Ela examinou atentamente a própria mão, e então correu os olhos por mim, dos pés à cabeça.
– Interessante seu penteado... – disse, uma sobrancelha longa e firme erguida, fazendo-me lembrar que escorregar naquela pilha de carvão provavelmente me sujara a mais não poder e meu cabelo devia estar um caos à parte. Passei uma mão no cabelo, tentando arrumar um pouco, fazendo-a rir e corando loucamente.
– Alice! Eu realmente esperava encontrá-la por aqui, minha cara – disse o Capitão, sorridente, voltando-se para nós – Você deveria tomar um banho, jovem – acrescentou, olhando para mim, as mãos na cintura, o que arrancou um sorrisinho de Alice.
– O que o Cozinheiro está procurando? – perguntei, esperando que o carvão no meu rosto disfarçasse o rubor que eu tinha certeza que subira às minhas bochechas.

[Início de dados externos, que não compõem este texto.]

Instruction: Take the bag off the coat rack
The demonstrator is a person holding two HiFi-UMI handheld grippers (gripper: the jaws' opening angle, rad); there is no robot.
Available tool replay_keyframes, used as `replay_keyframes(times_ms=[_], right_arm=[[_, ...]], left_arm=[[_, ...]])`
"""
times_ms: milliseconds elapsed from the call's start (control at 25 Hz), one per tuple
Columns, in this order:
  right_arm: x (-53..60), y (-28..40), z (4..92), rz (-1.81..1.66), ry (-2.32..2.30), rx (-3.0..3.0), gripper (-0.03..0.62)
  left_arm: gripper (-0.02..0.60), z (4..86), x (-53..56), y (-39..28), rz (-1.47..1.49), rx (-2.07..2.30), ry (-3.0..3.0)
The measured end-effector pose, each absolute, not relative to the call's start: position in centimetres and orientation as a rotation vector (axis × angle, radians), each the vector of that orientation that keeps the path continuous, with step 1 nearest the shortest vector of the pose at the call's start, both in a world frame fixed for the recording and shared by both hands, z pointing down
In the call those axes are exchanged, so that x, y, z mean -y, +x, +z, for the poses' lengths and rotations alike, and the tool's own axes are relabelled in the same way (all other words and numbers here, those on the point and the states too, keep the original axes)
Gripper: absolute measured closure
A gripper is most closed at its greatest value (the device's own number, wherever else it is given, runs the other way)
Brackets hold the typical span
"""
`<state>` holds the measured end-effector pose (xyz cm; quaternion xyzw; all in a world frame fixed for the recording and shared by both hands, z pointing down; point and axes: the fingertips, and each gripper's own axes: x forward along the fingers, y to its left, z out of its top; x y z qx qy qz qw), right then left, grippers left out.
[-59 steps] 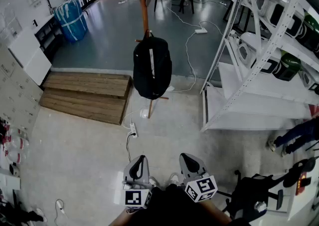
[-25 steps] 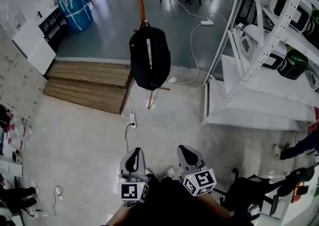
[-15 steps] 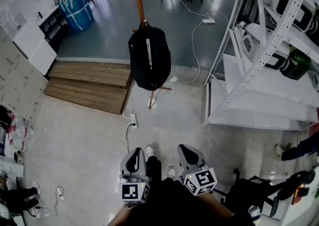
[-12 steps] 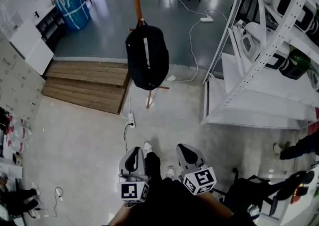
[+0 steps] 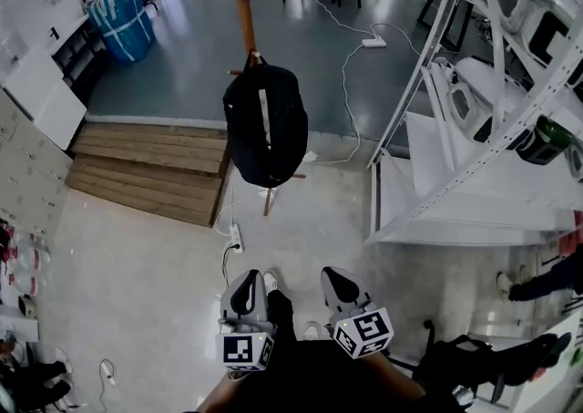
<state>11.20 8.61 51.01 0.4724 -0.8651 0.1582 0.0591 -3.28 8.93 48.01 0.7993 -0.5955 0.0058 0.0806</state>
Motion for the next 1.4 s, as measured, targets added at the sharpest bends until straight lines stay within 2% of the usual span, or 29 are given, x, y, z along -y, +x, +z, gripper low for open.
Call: replay_keyframes(times_ms=[640,1040,1400], right_arm=[[7.1,3.6,50.8,0.506,1.476,2.578,0.580],[12.6,-0.9,50.4,0.473,1.478,2.577,0.580],[17.0,-1.4,50.8,0.469,1.454,2.599,0.580]], left_arm=[[0.557,47.2,7.2,-10.6,0.014,1.707,2.465],[0.557,46.7,12.2,-15.1,-0.036,1.691,2.499],[0.557,48.1,15.3,-15.3,-0.013,1.682,2.481]])
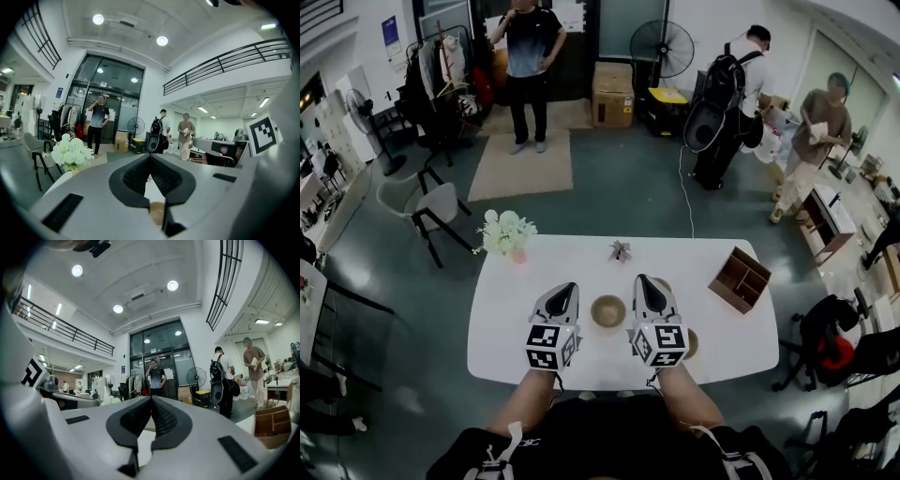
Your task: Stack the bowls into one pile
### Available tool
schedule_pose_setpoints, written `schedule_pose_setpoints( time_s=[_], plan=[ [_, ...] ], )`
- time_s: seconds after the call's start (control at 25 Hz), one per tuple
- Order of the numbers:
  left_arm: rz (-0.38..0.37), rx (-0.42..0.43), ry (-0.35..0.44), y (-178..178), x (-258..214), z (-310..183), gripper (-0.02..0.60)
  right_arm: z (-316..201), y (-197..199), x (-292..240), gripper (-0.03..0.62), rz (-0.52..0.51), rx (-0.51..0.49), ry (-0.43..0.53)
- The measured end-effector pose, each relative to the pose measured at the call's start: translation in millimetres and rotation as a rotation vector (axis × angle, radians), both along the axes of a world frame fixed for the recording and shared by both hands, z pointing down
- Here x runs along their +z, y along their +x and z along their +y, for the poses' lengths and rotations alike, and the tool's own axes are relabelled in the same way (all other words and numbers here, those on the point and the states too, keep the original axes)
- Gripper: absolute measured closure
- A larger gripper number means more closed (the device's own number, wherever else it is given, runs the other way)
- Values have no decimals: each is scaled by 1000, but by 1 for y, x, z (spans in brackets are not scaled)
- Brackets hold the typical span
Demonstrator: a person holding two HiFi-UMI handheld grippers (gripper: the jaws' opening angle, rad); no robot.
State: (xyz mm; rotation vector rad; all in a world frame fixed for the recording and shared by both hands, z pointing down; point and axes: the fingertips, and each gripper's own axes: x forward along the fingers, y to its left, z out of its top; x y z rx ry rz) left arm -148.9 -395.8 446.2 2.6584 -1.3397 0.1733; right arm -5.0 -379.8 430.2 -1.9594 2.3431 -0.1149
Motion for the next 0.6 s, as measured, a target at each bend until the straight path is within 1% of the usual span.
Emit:
schedule_pose_setpoints(
  time_s=[0.12,0.16,0.24,0.32,0.48,0.6],
  plan=[
    [0,-30,5,7,-3,-1,571,-10,1,-3,579,14,-66,1],
    [-1,-39,13,9,-5,-1,571,-13,0,-3,569,16,-99,3],
    [-6,-56,26,11,-6,-3,571,-19,-6,-2,474,19,-169,-2],
    [-2,-79,28,11,-7,-4,571,-24,-13,6,423,36,-226,-26],
    [2,-127,20,1,-2,0,571,-29,-36,37,353,112,-343,-116],
    [9,-158,6,-5,5,5,571,-24,-53,63,339,174,-422,-186]
  ],
)
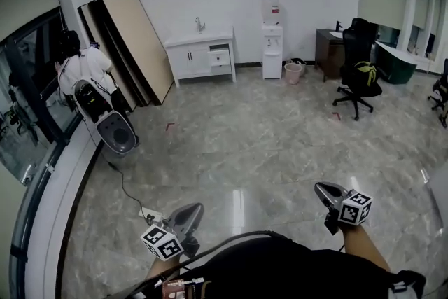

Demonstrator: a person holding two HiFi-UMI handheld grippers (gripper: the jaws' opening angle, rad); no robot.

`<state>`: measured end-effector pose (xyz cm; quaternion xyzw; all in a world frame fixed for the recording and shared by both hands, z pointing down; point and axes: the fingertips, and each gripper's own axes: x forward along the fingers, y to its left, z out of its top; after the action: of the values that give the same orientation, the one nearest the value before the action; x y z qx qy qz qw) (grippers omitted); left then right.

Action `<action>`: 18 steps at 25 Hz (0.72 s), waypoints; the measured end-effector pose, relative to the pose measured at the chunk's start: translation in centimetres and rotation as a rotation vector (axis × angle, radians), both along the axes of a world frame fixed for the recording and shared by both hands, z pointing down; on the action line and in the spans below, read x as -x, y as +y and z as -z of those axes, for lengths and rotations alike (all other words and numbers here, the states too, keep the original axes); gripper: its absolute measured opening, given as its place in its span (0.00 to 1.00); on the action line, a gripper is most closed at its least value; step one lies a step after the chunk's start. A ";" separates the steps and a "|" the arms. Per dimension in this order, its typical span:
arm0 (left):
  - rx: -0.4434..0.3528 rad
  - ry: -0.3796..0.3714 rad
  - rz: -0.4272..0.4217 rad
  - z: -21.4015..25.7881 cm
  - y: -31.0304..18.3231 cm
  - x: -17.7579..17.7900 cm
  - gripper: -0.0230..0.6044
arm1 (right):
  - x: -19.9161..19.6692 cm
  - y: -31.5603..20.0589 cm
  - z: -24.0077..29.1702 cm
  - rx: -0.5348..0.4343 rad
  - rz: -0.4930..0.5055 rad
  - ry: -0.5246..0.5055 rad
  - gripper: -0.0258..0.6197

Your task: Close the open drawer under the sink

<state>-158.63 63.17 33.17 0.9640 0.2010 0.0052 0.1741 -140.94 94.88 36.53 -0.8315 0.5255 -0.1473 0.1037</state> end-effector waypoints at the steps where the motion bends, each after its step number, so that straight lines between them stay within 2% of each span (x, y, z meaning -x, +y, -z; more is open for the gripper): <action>1: -0.009 0.009 -0.012 0.4 -1.8 -0.9 0.04 | -0.5 -1.8 0.4 -0.002 0.002 0.011 0.04; 4: -0.041 0.037 -0.047 1.6 -7.3 -3.5 0.04 | -2.4 -7.9 2.1 -0.009 0.006 0.060 0.04; 9: -0.036 0.037 -0.070 2.3 -14.1 -7.0 0.04 | -4.9 -15.8 3.1 -0.009 0.011 0.082 0.04; 18: 0.000 0.000 -0.045 0.6 -20.3 -11.1 0.04 | -9.6 -20.4 1.2 0.014 -0.008 0.032 0.04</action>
<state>-147.50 42.90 32.54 0.9592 0.2227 0.0090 0.1740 -131.30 74.45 35.35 -0.8365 0.5229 -0.1372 0.0899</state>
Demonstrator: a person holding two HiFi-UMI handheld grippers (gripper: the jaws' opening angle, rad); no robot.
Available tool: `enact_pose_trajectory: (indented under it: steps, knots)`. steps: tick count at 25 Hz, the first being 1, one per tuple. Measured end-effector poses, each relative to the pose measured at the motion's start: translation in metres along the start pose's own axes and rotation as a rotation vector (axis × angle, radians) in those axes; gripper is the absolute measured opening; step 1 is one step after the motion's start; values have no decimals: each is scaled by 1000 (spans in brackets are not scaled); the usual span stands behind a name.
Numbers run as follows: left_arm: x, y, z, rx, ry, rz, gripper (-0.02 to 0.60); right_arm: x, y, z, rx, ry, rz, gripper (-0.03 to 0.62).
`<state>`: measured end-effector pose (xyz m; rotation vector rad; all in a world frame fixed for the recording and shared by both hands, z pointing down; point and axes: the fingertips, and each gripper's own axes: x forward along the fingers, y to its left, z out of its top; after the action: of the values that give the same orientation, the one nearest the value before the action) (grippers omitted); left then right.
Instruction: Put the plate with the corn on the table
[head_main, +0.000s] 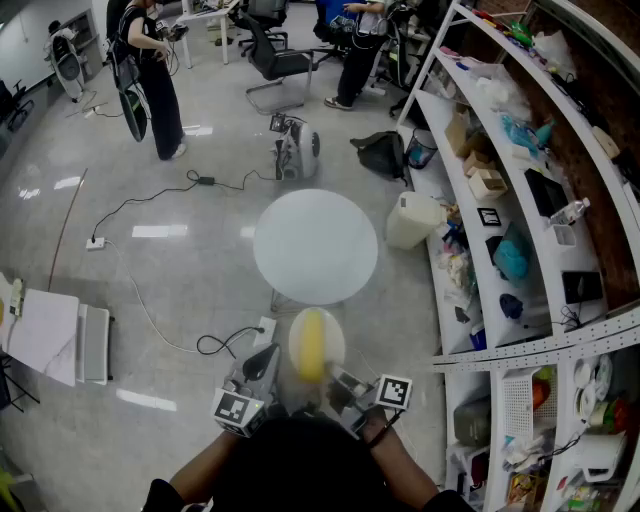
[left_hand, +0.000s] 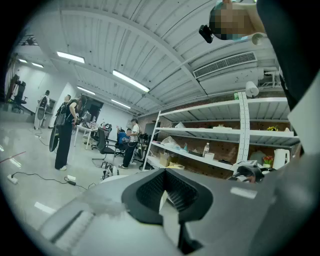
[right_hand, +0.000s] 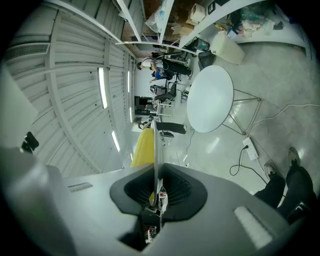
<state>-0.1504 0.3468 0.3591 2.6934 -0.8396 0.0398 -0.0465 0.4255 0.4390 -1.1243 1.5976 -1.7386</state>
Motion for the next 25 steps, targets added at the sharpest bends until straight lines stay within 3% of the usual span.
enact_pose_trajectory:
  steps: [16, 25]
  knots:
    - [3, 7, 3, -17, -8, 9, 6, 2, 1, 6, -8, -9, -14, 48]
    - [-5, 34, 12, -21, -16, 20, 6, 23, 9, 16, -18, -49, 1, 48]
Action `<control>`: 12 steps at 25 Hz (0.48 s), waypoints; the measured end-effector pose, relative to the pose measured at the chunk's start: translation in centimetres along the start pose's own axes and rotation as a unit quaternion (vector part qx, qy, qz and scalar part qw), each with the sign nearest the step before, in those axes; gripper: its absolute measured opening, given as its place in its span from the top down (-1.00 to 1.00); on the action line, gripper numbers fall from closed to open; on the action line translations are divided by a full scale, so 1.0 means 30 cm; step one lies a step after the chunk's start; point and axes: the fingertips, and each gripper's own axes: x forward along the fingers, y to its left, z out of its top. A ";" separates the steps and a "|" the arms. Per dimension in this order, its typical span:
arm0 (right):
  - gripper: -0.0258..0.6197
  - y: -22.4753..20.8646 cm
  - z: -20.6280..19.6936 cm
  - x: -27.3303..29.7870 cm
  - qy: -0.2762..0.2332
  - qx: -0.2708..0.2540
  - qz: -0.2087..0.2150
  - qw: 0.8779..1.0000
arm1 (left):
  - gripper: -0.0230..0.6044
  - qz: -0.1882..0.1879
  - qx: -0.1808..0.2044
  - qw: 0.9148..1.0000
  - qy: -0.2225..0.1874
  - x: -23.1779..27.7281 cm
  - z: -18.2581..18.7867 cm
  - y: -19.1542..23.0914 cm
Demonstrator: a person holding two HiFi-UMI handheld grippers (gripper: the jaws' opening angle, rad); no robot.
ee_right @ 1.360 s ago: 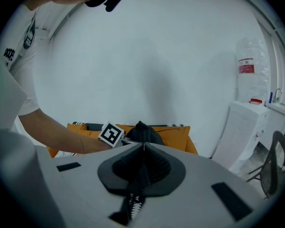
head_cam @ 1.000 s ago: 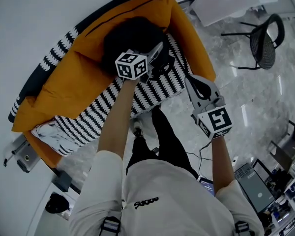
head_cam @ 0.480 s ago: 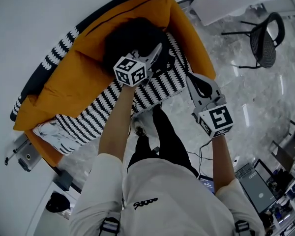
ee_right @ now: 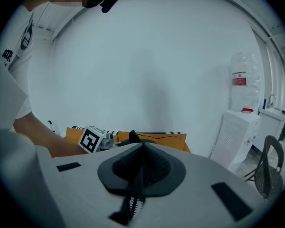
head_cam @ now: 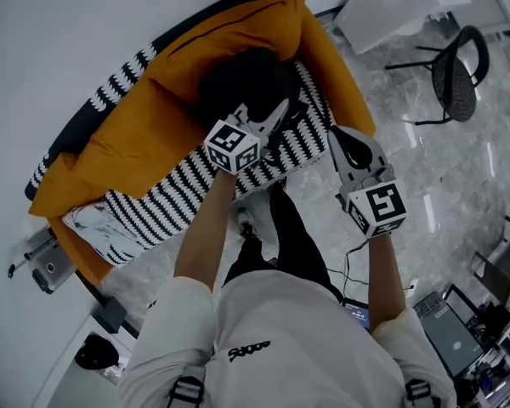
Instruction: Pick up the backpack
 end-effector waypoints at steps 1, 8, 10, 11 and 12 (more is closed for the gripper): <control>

– Ervas – suspirou o Capitão – Procurando ervas... mas vocês podem ir entrando, se quiserem... Você realmente precisa de um banho. Vamos ficar aqui algum tempo, então vocês terão tempo de explorar depois, se quiserem, ainda que eu ache que Alice já ficou aqui tempo o bastante, não?
Voltando para o meu quarto, tomei um bom banho, um bom e longo banho, que me reinstaurou a cor original. Então, não encontrando ninguém pelo Aeliocóptero, tornei a sair e foi com alguma surpresa que eu percebi que o Sol se erguera no céu, conferindo à névoa uma coloração amanteigada.
Os meus três companheiros de viagem estavam reunidos em volta de uma mesa de madeira grande e muito bem guarnecida de pratos apetitosos. Sentei-me em uma das muitas cadeiras vazias em volta da mesa, a minha perto do Cozinheiro, que servia feliz prato do Capitão, à ponta da mesa, enquanto Alice, à esquerda do capitão e, por tanto, à minha frente, se servia de uma tortinha de morango. O Capitão, como tantas vezes, contava a história de uma de suas aventuras. Estranhamente, eu tinha a nítida sensação que eu era a única pessoa que ainda não conhecia aquela história e então me ocorreu que o Capitão soubera o nome de Alice antes mesmo de ela se apresentar. Como se eles já se conhecessem.
Agora o Aeliocóptero seguia viagem com quatro tripulantes, ou assim eu imaginava.